§ About this exercise
A single number is the answer: how many lines of the data hold "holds"?

§ Given data

⁂

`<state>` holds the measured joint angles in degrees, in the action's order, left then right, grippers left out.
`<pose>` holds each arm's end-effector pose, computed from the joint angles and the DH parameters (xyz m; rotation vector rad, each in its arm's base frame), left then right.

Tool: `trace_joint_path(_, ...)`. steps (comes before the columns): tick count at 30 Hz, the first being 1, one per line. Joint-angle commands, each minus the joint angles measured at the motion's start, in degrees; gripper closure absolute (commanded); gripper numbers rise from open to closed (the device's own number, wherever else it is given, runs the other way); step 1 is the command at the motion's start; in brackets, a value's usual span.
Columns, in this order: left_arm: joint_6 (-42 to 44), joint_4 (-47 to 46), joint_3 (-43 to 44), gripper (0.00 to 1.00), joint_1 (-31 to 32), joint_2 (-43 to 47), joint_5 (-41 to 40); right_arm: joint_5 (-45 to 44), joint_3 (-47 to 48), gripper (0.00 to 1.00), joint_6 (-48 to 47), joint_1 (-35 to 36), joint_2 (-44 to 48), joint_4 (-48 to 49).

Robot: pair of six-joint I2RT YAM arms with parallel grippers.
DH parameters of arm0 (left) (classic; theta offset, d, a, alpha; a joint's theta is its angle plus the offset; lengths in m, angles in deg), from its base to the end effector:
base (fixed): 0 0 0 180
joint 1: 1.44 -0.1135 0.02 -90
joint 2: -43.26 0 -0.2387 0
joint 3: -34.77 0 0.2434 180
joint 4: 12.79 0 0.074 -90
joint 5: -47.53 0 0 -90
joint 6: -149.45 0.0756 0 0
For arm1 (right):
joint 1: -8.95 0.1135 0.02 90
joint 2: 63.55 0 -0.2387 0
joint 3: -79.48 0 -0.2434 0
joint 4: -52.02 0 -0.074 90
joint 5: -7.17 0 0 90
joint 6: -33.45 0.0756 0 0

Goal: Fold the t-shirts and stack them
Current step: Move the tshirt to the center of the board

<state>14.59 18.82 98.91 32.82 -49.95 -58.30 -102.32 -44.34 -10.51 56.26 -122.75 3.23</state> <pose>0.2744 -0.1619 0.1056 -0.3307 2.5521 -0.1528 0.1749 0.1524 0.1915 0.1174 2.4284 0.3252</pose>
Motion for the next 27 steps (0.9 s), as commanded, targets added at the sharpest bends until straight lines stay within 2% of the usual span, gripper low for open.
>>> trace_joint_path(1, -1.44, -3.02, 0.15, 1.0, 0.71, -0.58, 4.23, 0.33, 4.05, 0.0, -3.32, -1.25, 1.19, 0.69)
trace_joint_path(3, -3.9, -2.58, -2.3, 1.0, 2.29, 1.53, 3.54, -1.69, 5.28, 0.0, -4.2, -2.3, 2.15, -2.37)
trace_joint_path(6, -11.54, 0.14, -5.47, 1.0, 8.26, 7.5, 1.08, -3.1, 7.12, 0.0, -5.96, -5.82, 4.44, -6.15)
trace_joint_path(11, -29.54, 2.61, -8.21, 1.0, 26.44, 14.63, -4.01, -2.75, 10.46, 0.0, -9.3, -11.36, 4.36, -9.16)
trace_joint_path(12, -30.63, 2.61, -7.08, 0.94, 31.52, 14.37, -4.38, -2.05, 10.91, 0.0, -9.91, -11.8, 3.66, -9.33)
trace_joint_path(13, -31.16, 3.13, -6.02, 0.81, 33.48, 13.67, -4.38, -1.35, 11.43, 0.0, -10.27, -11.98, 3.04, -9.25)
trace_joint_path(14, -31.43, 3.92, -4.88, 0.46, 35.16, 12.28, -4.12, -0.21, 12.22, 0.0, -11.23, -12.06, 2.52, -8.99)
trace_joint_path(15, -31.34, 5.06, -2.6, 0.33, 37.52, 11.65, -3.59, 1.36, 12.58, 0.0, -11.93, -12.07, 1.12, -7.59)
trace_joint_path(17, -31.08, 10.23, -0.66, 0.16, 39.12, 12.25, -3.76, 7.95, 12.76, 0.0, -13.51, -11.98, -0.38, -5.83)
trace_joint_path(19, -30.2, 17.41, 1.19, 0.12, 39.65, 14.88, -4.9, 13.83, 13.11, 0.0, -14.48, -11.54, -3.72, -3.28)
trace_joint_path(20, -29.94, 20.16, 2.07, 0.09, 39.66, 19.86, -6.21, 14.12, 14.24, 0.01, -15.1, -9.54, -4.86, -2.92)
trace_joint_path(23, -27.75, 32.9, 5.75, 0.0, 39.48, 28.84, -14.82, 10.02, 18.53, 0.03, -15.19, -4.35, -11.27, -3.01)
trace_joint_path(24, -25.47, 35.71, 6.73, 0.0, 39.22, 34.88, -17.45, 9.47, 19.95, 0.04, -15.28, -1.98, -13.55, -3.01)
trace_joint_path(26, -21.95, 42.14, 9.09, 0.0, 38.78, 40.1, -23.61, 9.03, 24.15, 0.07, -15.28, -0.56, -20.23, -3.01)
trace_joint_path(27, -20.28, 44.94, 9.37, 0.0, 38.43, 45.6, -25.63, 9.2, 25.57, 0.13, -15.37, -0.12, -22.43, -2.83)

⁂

§ Written response
2